The following Missed Connection originally appeared on Craigslist.

I Dig Your Portable Art – m4w – J Train

I have never been able to coherently explain my affinity for women who have many tattoos, so I will not try to do so here. Maybe there is no explanation, other than sometimes I like things because I just do. Like Applejacks, the virtually unknown 1990s cartoon series PIRATES OF BLACKWATER, and Cinnamon Toast Crunch dipped in a mixture of hummus and sriracha.

Anyway, you were on the J Train heading from Manhattan back to Brooklyn when I boarded at the Bowery stop and immediately began playing this game where I leer at a woman but attempt not to be noticed. Just so we’re clear, the woman I was leering at was you.

I spent the better part of 10 minutes staring at you and hoping you wouldn’t notice. In retrospect, this seems like it was a mistake. I should’ve wanted you to notice me. Because I assume you like people looking at you, or else you wouldn’t have gotten two full sleeves and a bunch of tattoos on your legs. You would’ve just had somebody draw them as pictures you could hang up in your living room or look at on your phone whenever you wanted to be reminded of what they meant to you.

I was unable to get close enough to discern much about what was going on re: the sleeves, but I believe I detected something inspired by Hieronymous Bosch, which is pretty fucking cool. The only ink of yours I got a clear look at was on the lower half of your right leg. A teacher sitting on a desk and holding an open book. This made me think of several pornographic videos wherein a heavily-tattooed woman poses as a teacher and bangs a student.

I would like to see you again. I have so many questions for you. I want to know what your tattoos mean. I want to know how often you are asked what they mean. I want to know why you got them, and how much they cost. I’m curious to find out if you believe having so much body art has or would negatively affect your chances of landing a teaching job.

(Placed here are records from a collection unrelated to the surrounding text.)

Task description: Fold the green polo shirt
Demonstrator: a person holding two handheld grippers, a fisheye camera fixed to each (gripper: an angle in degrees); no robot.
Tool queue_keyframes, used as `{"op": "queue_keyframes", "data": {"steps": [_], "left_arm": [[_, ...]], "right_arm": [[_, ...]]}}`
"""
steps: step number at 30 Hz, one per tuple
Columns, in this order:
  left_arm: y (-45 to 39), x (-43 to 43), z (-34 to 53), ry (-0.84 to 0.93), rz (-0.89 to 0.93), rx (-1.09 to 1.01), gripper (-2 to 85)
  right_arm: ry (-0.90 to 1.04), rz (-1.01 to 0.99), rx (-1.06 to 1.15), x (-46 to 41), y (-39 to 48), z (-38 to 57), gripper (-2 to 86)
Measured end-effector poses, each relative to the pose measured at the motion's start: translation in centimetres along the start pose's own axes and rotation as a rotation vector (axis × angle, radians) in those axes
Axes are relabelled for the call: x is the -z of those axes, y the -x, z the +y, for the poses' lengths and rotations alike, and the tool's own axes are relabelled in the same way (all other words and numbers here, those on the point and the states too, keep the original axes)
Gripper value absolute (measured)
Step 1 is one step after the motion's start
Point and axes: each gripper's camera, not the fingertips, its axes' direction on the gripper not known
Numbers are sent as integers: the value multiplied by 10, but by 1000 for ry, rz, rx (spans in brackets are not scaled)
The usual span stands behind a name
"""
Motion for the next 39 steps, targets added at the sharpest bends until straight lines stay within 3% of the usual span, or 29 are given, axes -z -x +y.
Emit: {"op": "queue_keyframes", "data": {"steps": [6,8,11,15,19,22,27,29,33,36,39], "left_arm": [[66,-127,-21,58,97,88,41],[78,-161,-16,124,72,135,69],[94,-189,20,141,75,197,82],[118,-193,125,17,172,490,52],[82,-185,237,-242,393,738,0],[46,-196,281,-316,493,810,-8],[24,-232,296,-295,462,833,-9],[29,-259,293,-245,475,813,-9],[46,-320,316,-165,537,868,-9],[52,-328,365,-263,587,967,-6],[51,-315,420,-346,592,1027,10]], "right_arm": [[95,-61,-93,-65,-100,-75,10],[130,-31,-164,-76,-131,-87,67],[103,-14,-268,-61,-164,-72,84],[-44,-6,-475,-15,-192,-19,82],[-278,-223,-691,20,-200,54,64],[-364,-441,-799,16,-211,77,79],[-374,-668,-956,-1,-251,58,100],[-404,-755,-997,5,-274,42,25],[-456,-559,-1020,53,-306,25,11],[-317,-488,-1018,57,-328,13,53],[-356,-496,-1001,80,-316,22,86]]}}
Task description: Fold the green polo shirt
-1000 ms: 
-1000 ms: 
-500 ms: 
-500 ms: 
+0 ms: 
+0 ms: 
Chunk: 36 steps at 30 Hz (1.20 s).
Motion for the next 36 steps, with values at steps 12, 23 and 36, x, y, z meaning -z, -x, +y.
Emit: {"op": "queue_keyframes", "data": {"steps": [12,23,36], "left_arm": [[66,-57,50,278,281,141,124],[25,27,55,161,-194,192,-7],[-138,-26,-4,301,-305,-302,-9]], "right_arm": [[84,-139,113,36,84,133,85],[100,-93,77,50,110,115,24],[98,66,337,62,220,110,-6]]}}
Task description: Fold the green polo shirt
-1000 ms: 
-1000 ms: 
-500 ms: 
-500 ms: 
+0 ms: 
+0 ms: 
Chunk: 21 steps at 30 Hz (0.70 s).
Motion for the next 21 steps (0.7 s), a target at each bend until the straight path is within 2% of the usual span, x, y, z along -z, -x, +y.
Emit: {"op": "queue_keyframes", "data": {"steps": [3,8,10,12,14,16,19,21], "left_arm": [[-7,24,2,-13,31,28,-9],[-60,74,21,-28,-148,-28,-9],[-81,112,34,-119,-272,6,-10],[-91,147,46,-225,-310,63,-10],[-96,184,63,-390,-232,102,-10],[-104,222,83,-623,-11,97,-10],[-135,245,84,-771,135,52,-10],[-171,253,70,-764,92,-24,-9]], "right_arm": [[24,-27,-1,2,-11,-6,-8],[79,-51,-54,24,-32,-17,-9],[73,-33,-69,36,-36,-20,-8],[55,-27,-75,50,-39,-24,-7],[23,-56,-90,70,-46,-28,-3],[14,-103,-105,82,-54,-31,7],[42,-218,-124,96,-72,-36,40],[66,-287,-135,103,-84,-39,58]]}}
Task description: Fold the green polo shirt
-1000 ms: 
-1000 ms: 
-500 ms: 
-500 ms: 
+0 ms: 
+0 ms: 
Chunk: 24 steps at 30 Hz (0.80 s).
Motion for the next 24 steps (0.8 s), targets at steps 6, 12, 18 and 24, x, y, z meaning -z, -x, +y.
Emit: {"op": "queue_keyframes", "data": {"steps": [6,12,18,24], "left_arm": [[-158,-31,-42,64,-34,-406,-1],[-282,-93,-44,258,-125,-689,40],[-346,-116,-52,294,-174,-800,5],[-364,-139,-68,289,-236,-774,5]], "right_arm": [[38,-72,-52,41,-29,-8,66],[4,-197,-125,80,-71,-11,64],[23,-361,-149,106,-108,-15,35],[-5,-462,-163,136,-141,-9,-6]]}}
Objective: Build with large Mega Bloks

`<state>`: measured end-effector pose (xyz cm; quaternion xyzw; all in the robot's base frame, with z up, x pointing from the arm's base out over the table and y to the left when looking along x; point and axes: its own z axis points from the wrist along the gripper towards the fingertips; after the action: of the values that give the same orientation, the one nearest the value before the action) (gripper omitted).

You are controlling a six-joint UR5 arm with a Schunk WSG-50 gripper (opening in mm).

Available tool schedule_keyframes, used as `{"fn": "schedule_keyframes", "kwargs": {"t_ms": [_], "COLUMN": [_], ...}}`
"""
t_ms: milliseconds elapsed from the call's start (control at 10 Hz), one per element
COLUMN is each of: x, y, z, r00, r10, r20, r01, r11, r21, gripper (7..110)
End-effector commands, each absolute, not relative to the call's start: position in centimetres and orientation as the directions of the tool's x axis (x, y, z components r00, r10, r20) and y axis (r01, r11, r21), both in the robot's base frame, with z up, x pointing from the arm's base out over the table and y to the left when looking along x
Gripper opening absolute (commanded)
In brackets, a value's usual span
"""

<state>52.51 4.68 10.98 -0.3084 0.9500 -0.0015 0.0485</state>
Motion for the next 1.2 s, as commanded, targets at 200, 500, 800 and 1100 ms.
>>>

I have one tattoo on my left wrist. It says INVICTUS, which is the title of a poem that was my favorite at the time I got it embossed on my body. If you would like to hear the story about the time I went to an orthodontist who attempted to get me to join the army and also told me that INVICTUS was Timothy McVeigh’s favorite poem too, message me and tell me what you have written on the outer edge of your right hand. (It was the only other tattoo I could clearly make out.)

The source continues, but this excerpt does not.